Figura 2: Plasmidi utilizzati in questo protocollo. Mappe plasmidiche generali di (A) pUC18T-mini-Tn7T-LAC-Gm (plasmide di inserzione), (B) pTNS2 (plasmide helper) e (C) pFLP2ab (plasmide di escissione). Fare clic qui per visualizzare una versione più grande di questa figura.

Figura 3: Schema di inserimento e smarcamento. (A) Inserimento. Il singolo sito di inserzione di Tn7 nel cromosoma A. baumannii si trova a 24 bp dalla fine del gene glmS2 . La co-elettroporazione del plasmide di inserzione e del plasmide helper consente la complementazione del gene di interesse (gene inserito, viola) insieme al resto della cassetta di inserzione (siti FRT per l'escissione del marcatore, giallo; gene accC1 per la resistenza alla gentamicina, verde; gene lacIq per l'espressione inducibile, blu) nel cromosoma. (B) Smarcamento. L'elettroporazione del ceppo di inserzione complementato e marcato con il plasmide di escissione pFLP2ab facilita la rimozione del gene di resistenza alla gentamicina (accC1, verde) tramite la ricombinazione Flp-FRT (siti FRT, giallo), creando un ceppo non marcato. Fare clic qui per visualizzare una versione più grande di questa figura.

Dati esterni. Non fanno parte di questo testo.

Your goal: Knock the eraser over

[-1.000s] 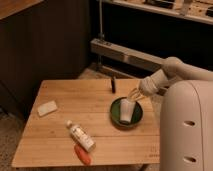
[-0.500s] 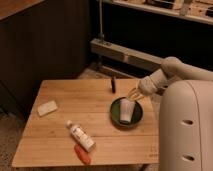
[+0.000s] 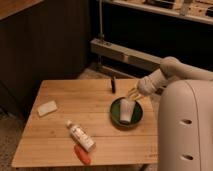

Figura 4: Trasformazione, patching e conferma dell'inserimento mediante PCR di colonia. Risultato rappresentativo di (A) la crescita delle colonie di trasformazione dopo il patching e (B) l'amplificazione della PCR della colonia con primer ABglmS_F_New (grigio) e Tn7R (arancione) per confermare l'inserzione cromosomica. Corsia 1: Scala del DNA a basso peso molecolare; Corsia 2: ATCC 179798; Corsia 3: AB258; Corsia 4: AB258::adeIJK-LAC-Gm; Corsia 5: controllo senza modello. La banda prevista di 382 bp è etichettata. Si noti che i primer specifici per la gentamicina (Gm_F e Gm_R, verde) potrebbero anche essere utilizzati per affermare l'inserzione cromosomica. Fare clic qui per visualizzare una versione più grande di questa figura.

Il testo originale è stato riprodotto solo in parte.